Owen Gibson, new media editor. 

BT-backed download service to take on iTunes

3.30pm: A new digital music service backed by BT has vowed to revolutionise the music industry. By Owen Gibson.
  
  


A new digital music service backed by BT has vowed to "revolutionise" the music industry and give power back to artists, labels and traditional retailers at the expense of new entrants into the market like Apple's iTunes music store.

The new service, which has already tied up a deal with EMI to feature music, videos and exclusive footage from Robbie Williams, aims to provide record labels and bands with a "one stop shop" for all their digital material.

BT has teamed up with Blueprint, formed by a group of technology experts and former record label executives, to launch the new global service.

Its Open Royalty Gateway aims to aggregate all the digital content from record labels and artists around the world, enabling them to set their own rules about how that content is to be consumed.

For example, Williams could record a track and immediately make it available to its email database of fans and online retailers. His label EMI could then set certain parameters, allowing them to listen to the song twice for nothing and then click to buy it.

Songs can also be bundled with other related content, including exclusive videos, ringtones and photos to persuade consumers to buy the track online.

Another feature will allow consumers to email their favourite tracks to friends. If the friend then buy the track, the person who recommended it will receive a commission.

Blueprint will also work with retailers, allowing them to mix and match content stored in the database to create their own offers and marketing campaigns through a service called Song Centre.

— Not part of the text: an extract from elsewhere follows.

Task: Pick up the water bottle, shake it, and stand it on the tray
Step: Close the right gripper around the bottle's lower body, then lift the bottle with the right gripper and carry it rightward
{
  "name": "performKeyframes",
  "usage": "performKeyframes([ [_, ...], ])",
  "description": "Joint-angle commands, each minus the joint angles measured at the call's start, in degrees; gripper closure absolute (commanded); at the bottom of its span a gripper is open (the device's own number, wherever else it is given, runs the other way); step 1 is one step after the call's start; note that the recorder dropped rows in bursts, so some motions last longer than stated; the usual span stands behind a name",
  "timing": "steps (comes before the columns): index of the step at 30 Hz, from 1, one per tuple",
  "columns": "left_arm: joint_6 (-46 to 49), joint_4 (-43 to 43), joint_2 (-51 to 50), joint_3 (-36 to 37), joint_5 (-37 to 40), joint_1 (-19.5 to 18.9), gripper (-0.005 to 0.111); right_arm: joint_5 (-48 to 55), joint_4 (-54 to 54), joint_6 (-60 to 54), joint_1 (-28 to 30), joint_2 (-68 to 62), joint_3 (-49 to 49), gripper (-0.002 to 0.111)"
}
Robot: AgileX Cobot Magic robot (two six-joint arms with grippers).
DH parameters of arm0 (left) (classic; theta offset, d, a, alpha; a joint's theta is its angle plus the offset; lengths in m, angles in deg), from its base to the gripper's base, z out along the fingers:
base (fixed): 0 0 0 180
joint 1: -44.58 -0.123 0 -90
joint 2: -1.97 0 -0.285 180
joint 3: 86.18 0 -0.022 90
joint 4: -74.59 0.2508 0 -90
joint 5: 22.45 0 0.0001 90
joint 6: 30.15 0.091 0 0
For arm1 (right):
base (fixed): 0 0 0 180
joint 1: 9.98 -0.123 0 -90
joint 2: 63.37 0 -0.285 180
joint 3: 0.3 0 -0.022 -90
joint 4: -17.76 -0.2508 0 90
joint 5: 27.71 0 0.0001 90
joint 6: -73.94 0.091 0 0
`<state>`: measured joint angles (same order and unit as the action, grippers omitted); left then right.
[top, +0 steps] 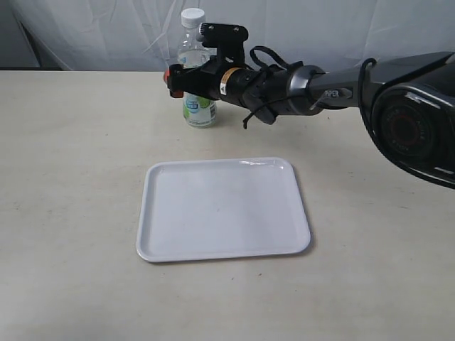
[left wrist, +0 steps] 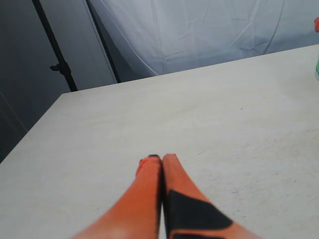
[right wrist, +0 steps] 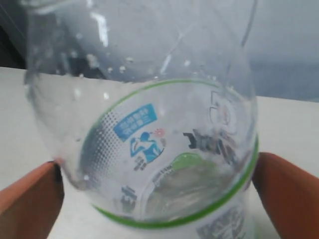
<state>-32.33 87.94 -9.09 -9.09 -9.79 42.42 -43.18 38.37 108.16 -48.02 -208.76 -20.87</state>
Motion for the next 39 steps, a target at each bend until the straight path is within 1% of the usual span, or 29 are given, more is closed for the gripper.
performKeyframes([
  [1,-0.4,-0.21,0.24,0.13,-0.76,-0.05,0.107,-0.11,-0.35,-0.47,0.01,0.12,-0.29,0.006],
  [2,-0.4,-0.21,0.24,0.13,-0.76,-0.05,0.107,-0.11,-0.35,-0.47,0.01,0.12,-0.29,0.01],
  [3,-0.4,-0.21,0.24,0.13,-0.76,-0.05,0.107,-0.11,-0.35,-0.47,0.01,0.12,-0.29,0.027],
  [4,-0.4,-0.21,0.24,0.13,-0.76,-0.05,0.107,-0.11,-0.35,-0.47,0.01,0.12,-0.29,0.039],
  [5,-0.4,-0.21,0.24,0.13,-0.76,-0.05,0.107,-0.11,-0.35,-0.47,0.01,0.12,-0.29,0.062],
  [6,-0.4,-0.21,0.24,0.13,-0.76,-0.05,0.107,0.03,-0.35,-0.47,0.01,0.12,-0.29,0.074],
  [7,-0.4,-0.21,0.24,0.13,-0.76,-0.05,0.107,0.97,-0.35,-0.47,0.01,0.12,-0.29,0.092],
  [8,-0.4,-0.21,0.24,0.13,-0.76,-0.05,0.107,1.91,-0.35,-0.47,0.01,0.12,-0.29,0.102],
  [9,-0.4,-0.21,0.24,0.13,-0.76,-0.05,0.107,3.9,-0.35,-0.47,0.01,0.12,-0.29,0.109],
  [13,-0.4,-0.21,0.24,0.13,-0.76,-0.05,0.107,10.49,-0.35,-0.47,-0.24,1.16,-0.29,0.109],
  [18,-0.4,-0.21,0.24,0.13,-0.76,-0.05,0.107,21.83,4.8,-1.42,-0.37,8.58,-0.29,0.109],
  [21,-0.4,-0.21,0.24,0.13,-0.76,-0.05,0.107,26.86,6.45,-1.64,-0.37,11.73,-0.29,0.109],
  [28,-0.4,-0.21,0.24,0.13,-0.76,-0.05,0.107,38.81,7.39,-8.52,-1.05,18.73,1.03,0.109],
  [31,-0.4,-0.21,0.24,0.13,-0.76,-0.05,0.107,39.05,7.36,-8.96,-1.44,23.7,5.2,0.109],
  [39,-0.4,-0.21,0.24,0.13,-0.76,-0.05,0.107,36.06,7.14,-8.35,-1.44,41.73,23.46,0.109],
])
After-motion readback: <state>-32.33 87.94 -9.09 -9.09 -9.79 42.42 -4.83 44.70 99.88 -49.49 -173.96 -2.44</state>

It has already signed up Australian high street giant Sanity, which has more than 300 shops across the country. It will launch a download service based on the Open Royalty Gateway early next year.

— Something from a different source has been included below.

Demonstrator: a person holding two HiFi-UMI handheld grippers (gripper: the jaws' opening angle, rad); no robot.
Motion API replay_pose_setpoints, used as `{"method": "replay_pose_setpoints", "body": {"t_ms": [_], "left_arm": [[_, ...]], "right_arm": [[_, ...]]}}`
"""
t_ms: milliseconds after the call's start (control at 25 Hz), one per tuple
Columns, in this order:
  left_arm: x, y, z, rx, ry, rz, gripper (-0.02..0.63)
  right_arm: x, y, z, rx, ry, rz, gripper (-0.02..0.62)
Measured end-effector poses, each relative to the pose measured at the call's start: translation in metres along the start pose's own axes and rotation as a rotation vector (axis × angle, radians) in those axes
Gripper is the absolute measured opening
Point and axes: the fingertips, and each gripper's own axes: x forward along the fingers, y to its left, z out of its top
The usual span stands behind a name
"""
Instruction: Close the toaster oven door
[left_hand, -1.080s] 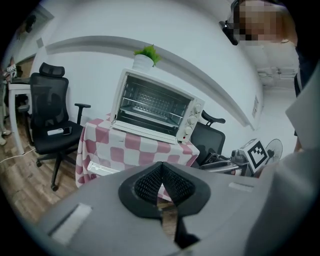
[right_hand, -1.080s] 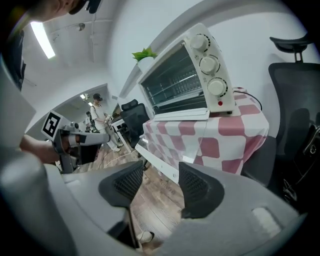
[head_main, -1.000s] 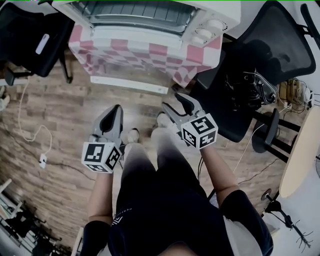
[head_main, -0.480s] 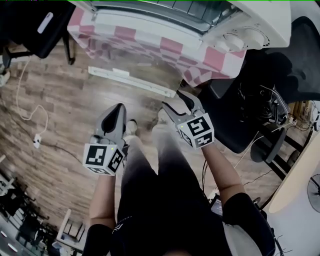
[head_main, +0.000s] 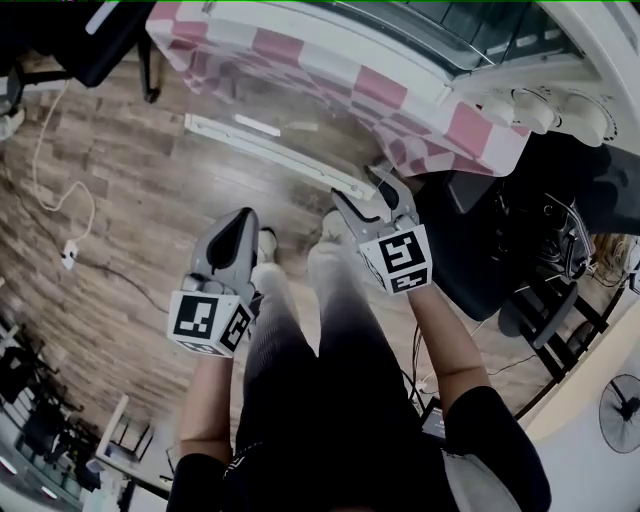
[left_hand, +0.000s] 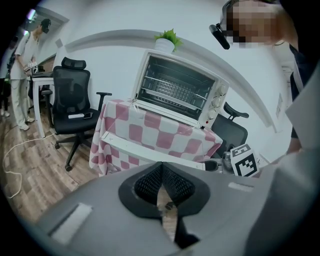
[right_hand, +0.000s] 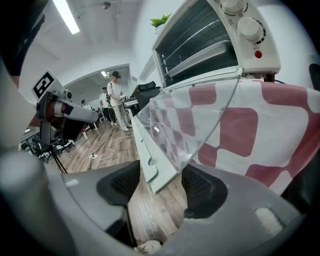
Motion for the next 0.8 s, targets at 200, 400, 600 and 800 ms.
{"method": "replay_pose_setpoints", "body": {"t_ms": [200,400,600,800], "left_arm": [[0.001,0.006,-0.009,-0.006,0.006,0.003,0.018],[-0.001,0.010,-0.010,-0.012,0.022,0.006,0.018],[-0.004,0.014,-0.010,-0.005,0.016,0.001,0.018],[-0.005,0.012,-0.007,-0.001,0.013,-0.014,0.017]], "right_arm": [[0.009,0.003,0.007,-0.065,-0.047,-0.002,0.258],[0.015,0.005,0.012,-0.089,-0.092,-0.008,0.258],[0.016,0.007,0.014,-0.143,-0.101,-0.028,0.256],[0.016,0.007,0.017,-0.179,-0.093,-0.025,0.229]]}}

Richard Bron, a music industry veteran and son of Bronze label founder Gerry, said he had been working on the ambitious scheme for four years and has gathered a team of industry heavyweights including former Sony Music Europe chief Paul Burger to give it added credibility with labels.

He said that the new distribution channel amounted to a legalised version of the file-sharing phenomenon that overwhelmed the music industry three years ago when millions of people began swapping pirated tracks via the internet using software like Kazaa and eDonkey.

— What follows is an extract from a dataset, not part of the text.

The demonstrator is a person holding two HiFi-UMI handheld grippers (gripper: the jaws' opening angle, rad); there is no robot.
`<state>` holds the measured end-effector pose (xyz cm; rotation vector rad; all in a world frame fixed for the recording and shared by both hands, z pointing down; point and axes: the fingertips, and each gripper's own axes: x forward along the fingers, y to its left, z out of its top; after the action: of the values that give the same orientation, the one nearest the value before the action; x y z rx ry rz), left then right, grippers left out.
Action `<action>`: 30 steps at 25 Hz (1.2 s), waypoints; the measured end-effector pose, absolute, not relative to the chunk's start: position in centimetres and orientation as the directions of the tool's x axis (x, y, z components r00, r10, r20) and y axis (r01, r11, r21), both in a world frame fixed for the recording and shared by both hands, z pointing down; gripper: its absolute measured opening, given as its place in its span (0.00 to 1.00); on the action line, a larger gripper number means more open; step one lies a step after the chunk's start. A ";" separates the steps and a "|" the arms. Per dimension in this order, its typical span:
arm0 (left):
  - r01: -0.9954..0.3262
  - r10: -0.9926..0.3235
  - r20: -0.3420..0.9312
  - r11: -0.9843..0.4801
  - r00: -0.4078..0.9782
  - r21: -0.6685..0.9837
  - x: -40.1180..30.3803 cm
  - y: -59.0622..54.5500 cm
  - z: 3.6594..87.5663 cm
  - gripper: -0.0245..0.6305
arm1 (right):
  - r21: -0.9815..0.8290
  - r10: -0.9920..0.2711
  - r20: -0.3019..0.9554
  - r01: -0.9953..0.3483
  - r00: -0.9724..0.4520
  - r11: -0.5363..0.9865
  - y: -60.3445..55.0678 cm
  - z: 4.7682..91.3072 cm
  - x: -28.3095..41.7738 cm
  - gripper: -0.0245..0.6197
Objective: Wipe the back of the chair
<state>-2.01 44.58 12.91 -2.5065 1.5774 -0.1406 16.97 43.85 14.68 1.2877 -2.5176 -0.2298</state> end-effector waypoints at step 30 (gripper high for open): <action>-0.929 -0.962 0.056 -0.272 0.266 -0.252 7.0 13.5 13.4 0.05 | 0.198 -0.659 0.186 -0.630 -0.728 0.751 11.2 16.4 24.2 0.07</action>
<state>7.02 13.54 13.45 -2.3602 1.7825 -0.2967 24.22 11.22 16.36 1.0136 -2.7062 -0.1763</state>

"The culture at the moment is that people believe music is free. We had to re-energise the users that peer-to-peer had taken away," said Mr Bron.

"Retailers and rights holders can start talking to each other and doing business again outside the other electronic services in the marketplace," he added in a sideswipe at Apple's iTunes and others such as OD2, the digital distribution business founded by Peter Gabriel and sold earlier this year to US company Loudeye.

"At the moment, we're seeing a retailer setting the wholesale price, which doesn't seem to be quite right," added Mr Bron. Some labels have complained about the power exerted by Apple to set prices in the nascent download market.

The success or failure of the new service, which will make money by taking a small cut of the revenues on all the material stored on vast servers at BT Tower, will depend to a large extent on getting the major labels on board and creating a critical mass of content.

Mr Bron said he was confident that deals would be signed with all the major labels in time for the New Year. Blueprint will also launch a mobile service in the spring, allowing users to download songs and videos to their handsets, buy concert tickets and T-shirts and chat to likeminded fans on the move.

Like the web-based operation, the fate of the mobile service is likely to be determined by the willingness of record labels and existing players, such as Vodafone, to allow a new entrant into the market.